On Thursday, Health and Human Services Secretary Xavier Becerra appealed to the public’s collective sense of civic duty, as influenza, coronavirus and respiratory syncytial virus continue in San Diego County and across the country.
Speaking at an afternoon news conference in San Diego, California’s former attorney general argued that the public will have to reject widespread misinformation, adopt vaccination recommendations and take known and undeniable steps to prevent the spread of respiratory viruses.
While most people become inflamed with one of the three viruses recently constitute what many in the public fitness network call a “triple threat,” some end up with lung inflammation that shortens them breathlessly and requires emergency medical attention.
This resource, Becerra argued, will be one to which the public feels an iron loyalty and a preference to protect.
“Do me a favor, do it also for the fitness heroes who have been running day in and day out for 3 years and are exhausted, they are exhausted, but they are very resilient and will be fit for this winter. “too,” Becerra said. Do it for them so that we don’t lose them, so they don’t leave this profession, so they can motivate others to make these paintings in the future. “
Dr. Wilma Wooten, county public fitness officer, joined Becerra; Dr. Patrick Frias, CEO of Rady Children’s Hospital; County Supervisor Nora Vargas; Nick Macchione, director of the county’s social and fitness agency; Chancellor Pradeep Khosla of the University of California, San Diego; Paul Gothold, San Diego County Superintendent of Schools; and Ana Melgoza, vice president of external affairs for San Ysidro Health. They highlighted projects across the county designed to combat COVID-19 and seasonal flu.
Unlike his Orange County counterpart, Wooten did not take the opportunity Thursday to claim the “triple threat” as a public fitness emergency. In an email, Wooten said his branch is closely following the stage.
Influenza and RSV are most affected in hospital emergency rooms. The county fitness department’s most recent weekly report on respiratory illnesses, released Thursday, said 7 percent of emergency room visits had flu-like symptoms last week, up from 6 percent the week before. Similar percentages are not available for RSV, however, hospitals, namely Rady Children’s Hospital in Serra Mesa, have been experiencing a peak number of cases for weeks.
COVID-19 lags behind, with 3% of local emergency room visits exhibiting coronavirus symptoms in the past two weeks.

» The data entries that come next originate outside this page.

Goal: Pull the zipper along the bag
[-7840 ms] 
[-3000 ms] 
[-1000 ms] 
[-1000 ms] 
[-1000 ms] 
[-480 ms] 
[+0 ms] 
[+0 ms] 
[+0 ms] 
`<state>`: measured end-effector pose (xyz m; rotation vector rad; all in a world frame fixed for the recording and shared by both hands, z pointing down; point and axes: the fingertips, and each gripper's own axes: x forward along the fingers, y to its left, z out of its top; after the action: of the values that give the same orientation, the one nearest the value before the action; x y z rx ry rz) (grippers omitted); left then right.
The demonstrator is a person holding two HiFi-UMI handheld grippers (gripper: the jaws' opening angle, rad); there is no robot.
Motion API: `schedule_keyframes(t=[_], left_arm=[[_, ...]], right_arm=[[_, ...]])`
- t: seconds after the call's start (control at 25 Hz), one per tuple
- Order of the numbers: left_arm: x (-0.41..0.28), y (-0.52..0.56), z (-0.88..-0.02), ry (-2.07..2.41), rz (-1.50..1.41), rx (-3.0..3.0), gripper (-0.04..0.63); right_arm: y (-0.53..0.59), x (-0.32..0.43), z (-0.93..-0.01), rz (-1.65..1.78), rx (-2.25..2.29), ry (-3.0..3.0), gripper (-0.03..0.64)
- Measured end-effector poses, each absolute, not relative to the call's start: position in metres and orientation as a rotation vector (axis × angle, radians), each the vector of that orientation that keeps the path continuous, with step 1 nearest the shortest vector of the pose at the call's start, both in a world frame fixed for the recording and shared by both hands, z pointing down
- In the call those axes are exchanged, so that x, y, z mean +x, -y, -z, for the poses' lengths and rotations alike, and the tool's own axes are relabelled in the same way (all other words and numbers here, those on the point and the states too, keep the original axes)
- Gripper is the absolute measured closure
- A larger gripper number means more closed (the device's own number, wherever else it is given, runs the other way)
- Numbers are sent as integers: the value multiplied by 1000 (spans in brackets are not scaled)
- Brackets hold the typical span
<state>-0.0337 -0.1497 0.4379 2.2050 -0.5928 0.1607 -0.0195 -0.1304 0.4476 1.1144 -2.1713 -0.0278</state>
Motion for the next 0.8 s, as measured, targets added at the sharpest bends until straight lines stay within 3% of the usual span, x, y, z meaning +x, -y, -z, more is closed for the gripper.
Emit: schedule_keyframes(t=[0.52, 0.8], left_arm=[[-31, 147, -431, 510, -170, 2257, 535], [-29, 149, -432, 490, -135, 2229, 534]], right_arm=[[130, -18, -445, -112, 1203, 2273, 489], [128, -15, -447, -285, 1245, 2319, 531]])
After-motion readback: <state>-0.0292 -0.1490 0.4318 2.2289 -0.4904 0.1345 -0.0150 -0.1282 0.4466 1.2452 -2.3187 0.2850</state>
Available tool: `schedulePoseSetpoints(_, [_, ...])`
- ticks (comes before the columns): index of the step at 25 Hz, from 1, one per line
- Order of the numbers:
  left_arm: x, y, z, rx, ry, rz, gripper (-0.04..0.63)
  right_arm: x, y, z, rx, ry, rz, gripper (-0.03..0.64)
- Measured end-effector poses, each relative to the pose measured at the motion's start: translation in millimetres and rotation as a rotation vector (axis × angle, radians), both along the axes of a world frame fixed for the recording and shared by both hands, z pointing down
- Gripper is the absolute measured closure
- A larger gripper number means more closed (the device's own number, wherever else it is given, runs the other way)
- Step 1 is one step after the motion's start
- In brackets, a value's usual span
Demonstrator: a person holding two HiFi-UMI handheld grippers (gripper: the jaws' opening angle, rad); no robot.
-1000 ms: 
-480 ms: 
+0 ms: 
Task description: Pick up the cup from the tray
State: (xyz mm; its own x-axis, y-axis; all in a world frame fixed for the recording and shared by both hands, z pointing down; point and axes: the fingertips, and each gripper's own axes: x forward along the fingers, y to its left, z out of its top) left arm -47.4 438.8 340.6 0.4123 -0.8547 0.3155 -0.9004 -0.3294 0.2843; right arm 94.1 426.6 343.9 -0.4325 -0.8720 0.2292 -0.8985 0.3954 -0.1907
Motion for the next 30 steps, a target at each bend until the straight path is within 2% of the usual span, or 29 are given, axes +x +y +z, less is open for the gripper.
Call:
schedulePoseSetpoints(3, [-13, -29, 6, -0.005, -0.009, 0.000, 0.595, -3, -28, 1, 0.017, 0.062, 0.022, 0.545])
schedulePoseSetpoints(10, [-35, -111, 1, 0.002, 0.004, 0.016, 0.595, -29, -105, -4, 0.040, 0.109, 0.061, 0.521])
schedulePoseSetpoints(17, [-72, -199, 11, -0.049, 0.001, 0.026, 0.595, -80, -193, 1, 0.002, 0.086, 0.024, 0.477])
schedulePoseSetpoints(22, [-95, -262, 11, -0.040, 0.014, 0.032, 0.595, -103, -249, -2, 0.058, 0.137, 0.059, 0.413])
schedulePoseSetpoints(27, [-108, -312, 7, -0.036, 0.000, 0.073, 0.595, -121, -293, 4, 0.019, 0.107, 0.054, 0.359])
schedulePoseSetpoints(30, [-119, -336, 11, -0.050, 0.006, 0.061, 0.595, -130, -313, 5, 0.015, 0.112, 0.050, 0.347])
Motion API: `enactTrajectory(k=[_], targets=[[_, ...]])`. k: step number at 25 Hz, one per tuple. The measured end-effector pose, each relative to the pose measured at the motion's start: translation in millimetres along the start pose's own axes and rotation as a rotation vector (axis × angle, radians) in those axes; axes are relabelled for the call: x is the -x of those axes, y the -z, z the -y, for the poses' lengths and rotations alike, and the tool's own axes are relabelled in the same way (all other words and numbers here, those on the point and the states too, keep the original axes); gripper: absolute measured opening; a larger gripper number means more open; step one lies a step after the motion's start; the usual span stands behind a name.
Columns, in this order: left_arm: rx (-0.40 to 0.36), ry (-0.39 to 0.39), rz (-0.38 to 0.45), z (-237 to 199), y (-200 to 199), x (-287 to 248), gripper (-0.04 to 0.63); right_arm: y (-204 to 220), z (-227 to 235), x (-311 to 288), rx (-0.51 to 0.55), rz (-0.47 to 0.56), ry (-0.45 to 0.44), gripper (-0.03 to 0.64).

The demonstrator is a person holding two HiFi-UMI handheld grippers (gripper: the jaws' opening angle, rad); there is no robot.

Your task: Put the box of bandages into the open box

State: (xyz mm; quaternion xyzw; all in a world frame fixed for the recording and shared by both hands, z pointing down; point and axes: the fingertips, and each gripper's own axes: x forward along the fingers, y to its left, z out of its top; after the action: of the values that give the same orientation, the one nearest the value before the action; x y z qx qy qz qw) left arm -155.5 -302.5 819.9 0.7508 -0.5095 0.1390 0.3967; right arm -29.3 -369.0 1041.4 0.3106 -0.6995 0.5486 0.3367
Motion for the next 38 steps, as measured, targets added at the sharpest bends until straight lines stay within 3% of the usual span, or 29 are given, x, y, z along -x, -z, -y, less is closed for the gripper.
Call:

However, new coronavirus variants, which in the past caused spikes in hospitalizations across Europe, have now been detected in San Diego’s sewage. The concern, said the county’s lead medical officer, Dr. Eric McDonald, is how the trend will be replaced as winter rolls around.
So far, he noted, much of the infection trend comes from young people and teens who stay home after school but don’t generate enough severe cases to strain the fitness formula beyond the breaking point. The maximum visual effect in the best local schools after the weekend house, with Patrick Henry High School in San Carlos reportedly has part of its student framework with what were thought to be cases of flu and RSV.
“The flu and COVID combined, a month or two later, are going to strain the formula in a way that, you know, we don’t see yet,” McDonald said.
Staying in normal contact with San Diego’s fitness systems, McDonald said Becerra hit genuine fear hard in his speech Thursday afternoon.
“People through the health care formula are just tired; It’s just that you have to go back to the same people over and over again to ask them to dig in, go out and do more, and take more time away from their families. MacDonald said.
Masks remain an apparent but open problem. Public fitness agencies present them in crowded environments, but few (McDonald’s and other public fitness officials) use them.
After Thursday’s news conference, Becerra hesitated about the concept of enforcing a stronger national mandate on mask wearing. Local and state jurisdictions, he said, are in a position to perceive what is needed.
“Obviously, the fact is that masking works,” Becerra said. “But, at the end of the day, public fitness is a state operation.
“We’re helping at the federal level and hope other people will heed the call from their experts in their counties and states to do whatever it takes to not spread those viruses. “
According to the county’s most recent flu vaccination report, the local electronic registry has noticed a slight increase in overall participation in recent weeks. arms. The use of the new “bivalent” vaccine against the coronavirus has remained solid with 30,000 or 40,000 doses administered per week, totaling more than 290,000 inhabitants.
Correction: An overlooked word from Becerra’s quote related to federal protection to prevent viruses from spreading. We apologize.